YOUR INSTRUCTIONS | Everything from the first line below through the line with "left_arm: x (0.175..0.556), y" is to be transcribed exactly, and nothing past it.

ENTRIES PROVIDED |

....................

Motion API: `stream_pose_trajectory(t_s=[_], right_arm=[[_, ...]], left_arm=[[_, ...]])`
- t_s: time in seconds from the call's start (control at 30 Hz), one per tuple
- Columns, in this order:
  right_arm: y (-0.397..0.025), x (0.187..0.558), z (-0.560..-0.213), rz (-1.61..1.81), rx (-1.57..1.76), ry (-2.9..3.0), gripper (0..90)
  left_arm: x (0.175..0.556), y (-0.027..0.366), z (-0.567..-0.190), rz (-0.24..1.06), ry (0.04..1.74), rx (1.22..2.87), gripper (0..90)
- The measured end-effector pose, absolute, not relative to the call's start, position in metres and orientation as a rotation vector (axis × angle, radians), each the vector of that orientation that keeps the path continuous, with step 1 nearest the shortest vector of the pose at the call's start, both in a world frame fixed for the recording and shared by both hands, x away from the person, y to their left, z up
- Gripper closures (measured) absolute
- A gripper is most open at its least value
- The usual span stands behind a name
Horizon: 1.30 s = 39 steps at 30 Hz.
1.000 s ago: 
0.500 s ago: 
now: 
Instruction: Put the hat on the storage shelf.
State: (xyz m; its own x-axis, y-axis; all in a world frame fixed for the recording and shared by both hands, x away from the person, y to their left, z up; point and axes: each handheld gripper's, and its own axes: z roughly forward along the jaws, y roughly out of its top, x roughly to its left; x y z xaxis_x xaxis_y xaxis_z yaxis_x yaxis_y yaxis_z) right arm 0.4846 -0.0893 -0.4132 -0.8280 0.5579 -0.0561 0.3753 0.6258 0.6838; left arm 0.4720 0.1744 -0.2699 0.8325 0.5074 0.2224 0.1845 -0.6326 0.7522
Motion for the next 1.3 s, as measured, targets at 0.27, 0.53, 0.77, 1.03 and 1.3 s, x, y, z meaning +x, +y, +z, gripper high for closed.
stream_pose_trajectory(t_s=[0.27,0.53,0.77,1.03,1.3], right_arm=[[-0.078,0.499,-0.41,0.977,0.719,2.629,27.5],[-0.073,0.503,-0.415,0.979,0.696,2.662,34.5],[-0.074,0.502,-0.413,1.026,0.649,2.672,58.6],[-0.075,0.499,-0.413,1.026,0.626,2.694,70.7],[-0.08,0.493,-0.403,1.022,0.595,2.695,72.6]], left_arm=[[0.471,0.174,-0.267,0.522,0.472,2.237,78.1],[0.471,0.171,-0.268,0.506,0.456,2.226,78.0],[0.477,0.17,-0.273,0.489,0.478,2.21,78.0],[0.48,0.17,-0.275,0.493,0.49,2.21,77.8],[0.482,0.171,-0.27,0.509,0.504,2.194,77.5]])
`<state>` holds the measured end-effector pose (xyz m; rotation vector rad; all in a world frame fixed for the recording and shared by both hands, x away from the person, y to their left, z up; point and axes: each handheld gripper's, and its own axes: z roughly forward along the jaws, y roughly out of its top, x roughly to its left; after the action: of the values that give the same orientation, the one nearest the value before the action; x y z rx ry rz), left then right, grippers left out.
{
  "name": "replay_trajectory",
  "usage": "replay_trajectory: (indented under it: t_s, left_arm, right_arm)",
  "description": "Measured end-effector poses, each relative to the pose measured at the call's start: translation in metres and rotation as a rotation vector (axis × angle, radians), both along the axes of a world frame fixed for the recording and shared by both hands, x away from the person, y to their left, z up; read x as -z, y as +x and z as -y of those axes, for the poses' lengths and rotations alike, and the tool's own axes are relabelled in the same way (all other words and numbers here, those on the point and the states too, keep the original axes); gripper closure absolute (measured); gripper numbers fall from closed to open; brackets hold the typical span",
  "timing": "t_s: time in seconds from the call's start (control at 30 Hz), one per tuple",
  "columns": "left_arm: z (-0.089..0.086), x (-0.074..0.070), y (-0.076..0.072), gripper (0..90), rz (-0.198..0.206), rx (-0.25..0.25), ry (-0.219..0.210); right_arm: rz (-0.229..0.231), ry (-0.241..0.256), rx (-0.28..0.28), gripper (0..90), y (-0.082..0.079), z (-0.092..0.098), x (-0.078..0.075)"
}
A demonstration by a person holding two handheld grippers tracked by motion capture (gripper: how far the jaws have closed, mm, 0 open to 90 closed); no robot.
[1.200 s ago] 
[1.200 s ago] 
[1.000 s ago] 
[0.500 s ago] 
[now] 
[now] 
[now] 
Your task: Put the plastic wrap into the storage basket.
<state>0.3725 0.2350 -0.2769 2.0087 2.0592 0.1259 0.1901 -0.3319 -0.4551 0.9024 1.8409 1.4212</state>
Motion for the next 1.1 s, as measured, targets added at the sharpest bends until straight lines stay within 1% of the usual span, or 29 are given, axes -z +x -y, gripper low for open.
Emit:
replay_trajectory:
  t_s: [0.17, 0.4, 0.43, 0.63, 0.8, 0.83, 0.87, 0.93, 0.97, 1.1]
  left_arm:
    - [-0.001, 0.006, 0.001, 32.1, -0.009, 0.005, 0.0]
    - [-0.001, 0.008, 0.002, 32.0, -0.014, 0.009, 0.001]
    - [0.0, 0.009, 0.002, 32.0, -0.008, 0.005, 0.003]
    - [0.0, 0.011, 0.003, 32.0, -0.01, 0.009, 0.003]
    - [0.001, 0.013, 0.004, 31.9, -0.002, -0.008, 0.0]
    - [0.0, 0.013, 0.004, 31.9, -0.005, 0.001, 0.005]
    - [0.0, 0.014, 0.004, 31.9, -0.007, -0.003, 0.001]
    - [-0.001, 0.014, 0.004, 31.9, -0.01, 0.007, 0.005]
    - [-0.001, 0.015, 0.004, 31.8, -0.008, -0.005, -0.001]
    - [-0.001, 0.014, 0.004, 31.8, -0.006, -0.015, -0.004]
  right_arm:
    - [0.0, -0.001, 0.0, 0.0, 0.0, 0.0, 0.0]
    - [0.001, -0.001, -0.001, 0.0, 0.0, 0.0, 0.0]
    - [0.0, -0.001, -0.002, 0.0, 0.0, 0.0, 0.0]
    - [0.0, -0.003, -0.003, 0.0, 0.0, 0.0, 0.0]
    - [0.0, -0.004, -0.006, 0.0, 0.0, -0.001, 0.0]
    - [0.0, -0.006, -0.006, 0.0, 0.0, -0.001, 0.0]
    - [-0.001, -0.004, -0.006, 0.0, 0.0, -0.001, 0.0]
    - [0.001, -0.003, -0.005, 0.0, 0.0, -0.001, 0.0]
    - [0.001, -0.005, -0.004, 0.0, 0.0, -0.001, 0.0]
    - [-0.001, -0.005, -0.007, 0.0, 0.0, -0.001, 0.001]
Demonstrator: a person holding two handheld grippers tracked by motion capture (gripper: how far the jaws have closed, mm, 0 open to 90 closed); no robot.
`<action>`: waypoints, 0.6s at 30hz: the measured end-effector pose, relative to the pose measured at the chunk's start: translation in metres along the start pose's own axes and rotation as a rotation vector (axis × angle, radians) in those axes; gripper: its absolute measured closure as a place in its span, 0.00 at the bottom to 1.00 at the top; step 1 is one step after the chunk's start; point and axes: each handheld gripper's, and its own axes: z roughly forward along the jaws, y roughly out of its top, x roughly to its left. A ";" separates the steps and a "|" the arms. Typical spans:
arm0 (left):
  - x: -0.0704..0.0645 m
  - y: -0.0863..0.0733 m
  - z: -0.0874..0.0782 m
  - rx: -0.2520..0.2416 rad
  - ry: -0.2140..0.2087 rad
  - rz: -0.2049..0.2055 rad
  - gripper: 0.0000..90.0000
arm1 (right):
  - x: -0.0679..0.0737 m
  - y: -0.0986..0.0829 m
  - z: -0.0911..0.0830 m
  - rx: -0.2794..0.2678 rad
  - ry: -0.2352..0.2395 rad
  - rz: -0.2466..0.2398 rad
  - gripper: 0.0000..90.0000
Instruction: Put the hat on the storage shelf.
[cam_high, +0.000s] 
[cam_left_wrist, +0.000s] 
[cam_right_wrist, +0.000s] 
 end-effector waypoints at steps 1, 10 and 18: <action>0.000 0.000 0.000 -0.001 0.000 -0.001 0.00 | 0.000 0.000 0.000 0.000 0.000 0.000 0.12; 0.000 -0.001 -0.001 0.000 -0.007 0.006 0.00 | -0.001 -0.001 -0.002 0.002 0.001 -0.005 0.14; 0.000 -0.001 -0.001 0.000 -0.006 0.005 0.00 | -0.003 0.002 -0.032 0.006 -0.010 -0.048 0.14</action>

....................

EXERCISE ANSWER |
Motion API: `stream_pose_trajectory(t_s=[_], right_arm=[[_, ...]], left_arm=[[_, ...]])`
- t_s: time in seconds from the call's start (control at 30 Hz), one per tuple
- Columns, in this order:
  right_arm: y (-0.397..0.025), x (0.187..0.558), z (-0.560..-0.213), rz (-1.61..1.81), rx (-1.57..1.76), ry (-2.9..3.0), gripper (0..90)
  left_arm: x (0.175..0.556), y (-0.027..0.366), z (-0.567..-0.190), rz (-0.24..1.06), ry (0.04..1.74), rx (1.22..2.87), gripper (0..90)

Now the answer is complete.